## Instructions to follow
Make an exact copy of the records below. Include every line.

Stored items
------------------------------
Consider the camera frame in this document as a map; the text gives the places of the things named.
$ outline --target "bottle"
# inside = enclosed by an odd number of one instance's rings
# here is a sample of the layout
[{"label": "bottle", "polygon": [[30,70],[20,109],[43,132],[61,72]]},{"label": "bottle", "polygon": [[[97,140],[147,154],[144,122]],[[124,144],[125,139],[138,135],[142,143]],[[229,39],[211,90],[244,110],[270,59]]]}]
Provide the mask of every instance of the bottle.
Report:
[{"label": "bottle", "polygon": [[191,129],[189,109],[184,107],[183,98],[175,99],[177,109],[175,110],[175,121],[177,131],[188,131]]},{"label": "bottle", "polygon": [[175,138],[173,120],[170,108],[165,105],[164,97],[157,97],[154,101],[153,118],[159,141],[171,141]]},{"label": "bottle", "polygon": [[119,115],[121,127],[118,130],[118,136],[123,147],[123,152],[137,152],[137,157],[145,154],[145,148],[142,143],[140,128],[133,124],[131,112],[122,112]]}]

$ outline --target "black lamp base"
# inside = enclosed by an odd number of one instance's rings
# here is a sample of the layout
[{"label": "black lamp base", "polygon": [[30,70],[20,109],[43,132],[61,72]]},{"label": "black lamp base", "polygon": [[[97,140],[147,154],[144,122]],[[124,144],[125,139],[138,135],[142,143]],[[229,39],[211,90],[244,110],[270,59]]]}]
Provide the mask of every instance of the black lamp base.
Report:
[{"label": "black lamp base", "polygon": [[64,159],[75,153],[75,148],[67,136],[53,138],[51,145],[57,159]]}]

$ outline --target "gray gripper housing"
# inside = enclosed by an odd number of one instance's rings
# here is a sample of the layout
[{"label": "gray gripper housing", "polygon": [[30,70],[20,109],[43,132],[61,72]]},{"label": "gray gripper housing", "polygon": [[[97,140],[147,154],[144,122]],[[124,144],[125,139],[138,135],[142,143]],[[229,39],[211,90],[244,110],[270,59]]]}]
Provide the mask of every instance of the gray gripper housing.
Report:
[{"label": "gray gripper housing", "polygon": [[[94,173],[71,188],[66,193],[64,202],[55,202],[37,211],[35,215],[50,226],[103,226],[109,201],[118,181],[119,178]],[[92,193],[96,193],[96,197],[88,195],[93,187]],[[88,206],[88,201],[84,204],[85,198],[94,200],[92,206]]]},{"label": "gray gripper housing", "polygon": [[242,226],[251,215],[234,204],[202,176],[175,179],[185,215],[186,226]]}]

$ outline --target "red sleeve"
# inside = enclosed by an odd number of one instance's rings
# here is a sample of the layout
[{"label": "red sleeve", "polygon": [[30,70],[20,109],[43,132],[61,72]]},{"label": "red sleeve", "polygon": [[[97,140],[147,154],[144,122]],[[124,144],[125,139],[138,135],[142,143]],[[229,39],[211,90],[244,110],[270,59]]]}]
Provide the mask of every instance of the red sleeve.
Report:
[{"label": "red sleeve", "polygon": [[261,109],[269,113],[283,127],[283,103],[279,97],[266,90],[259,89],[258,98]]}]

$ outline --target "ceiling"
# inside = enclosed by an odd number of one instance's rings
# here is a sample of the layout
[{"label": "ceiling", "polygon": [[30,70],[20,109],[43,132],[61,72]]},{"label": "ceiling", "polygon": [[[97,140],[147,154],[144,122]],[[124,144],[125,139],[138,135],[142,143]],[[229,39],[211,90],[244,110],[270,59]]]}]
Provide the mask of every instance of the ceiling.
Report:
------------------------------
## Output of the task
Consider the camera frame in this document as a map; the text gives the places of the things named.
$ outline --target "bottle"
# inside = enclosed by an odd number of one instance's rings
# here is a sample of the layout
[{"label": "bottle", "polygon": [[30,70],[20,109],[43,132],[61,72]]},{"label": "bottle", "polygon": [[[97,140],[147,154],[144,122]],[[124,144],[125,139],[138,135],[142,143]],[[229,39],[211,90],[244,110],[270,59]]]}]
Provide the mask of every instance of the bottle.
Report:
[{"label": "bottle", "polygon": [[191,129],[189,109],[184,107],[183,98],[175,99],[177,109],[175,110],[175,121],[177,131],[188,131]]},{"label": "bottle", "polygon": [[175,138],[173,120],[170,108],[165,105],[164,97],[157,97],[154,101],[153,118],[159,141],[171,141]]},{"label": "bottle", "polygon": [[119,115],[121,127],[118,130],[118,136],[123,147],[123,152],[137,152],[137,157],[145,154],[145,148],[142,143],[140,128],[133,124],[131,112],[122,112]]}]

$ outline --target "black lamp base"
# inside = enclosed by an odd number of one instance's rings
# here is a sample of the layout
[{"label": "black lamp base", "polygon": [[30,70],[20,109],[43,132],[61,72]]},{"label": "black lamp base", "polygon": [[[97,140],[147,154],[144,122]],[[124,144],[125,139],[138,135],[142,143]],[[229,39],[211,90],[244,110],[270,59]]]}]
Provide the mask of every instance of the black lamp base.
Report:
[{"label": "black lamp base", "polygon": [[64,159],[75,153],[75,148],[67,136],[53,138],[51,145],[57,159]]}]

$ outline --target "gray gripper housing"
# inside = enclosed by an odd number of one instance's rings
# here is a sample of the layout
[{"label": "gray gripper housing", "polygon": [[30,70],[20,109],[43,132],[61,72]]},{"label": "gray gripper housing", "polygon": [[[97,140],[147,154],[144,122]],[[124,144],[125,139],[138,135],[142,143]],[[229,39],[211,90],[244,110],[270,59]]]}]
Provide the mask of every instance of the gray gripper housing.
Report:
[{"label": "gray gripper housing", "polygon": [[[94,173],[71,188],[66,193],[64,202],[55,202],[37,211],[35,215],[50,226],[103,226],[109,201],[118,181],[119,178]],[[92,193],[96,193],[96,197],[88,195],[93,187]],[[88,206],[88,201],[84,204],[85,198],[94,200],[92,206]]]},{"label": "gray gripper housing", "polygon": [[242,226],[251,215],[234,204],[202,176],[175,179],[185,215],[186,226]]}]

$ outline --target "red sleeve"
# inside = enclosed by an odd number of one instance's rings
# here is a sample of the layout
[{"label": "red sleeve", "polygon": [[30,70],[20,109],[43,132],[61,72]]},{"label": "red sleeve", "polygon": [[[97,140],[147,154],[144,122]],[[124,144],[125,139],[138,135],[142,143]],[[229,39],[211,90],[244,110],[270,59]]]}]
Provide the mask of every instance of the red sleeve.
Report:
[{"label": "red sleeve", "polygon": [[261,109],[269,113],[283,127],[283,103],[279,97],[266,90],[259,89],[258,98]]}]

$ outline --target "ceiling"
# inside = enclosed by an odd number of one instance's rings
# here is a sample of the layout
[{"label": "ceiling", "polygon": [[30,70],[20,109],[43,132],[61,72]]},{"label": "ceiling", "polygon": [[[97,140],[147,154],[144,122]],[[124,144],[125,139],[138,135],[142,143]],[[229,39],[211,90],[244,110],[270,59]]]}]
Provide the mask of every instance of the ceiling.
Report:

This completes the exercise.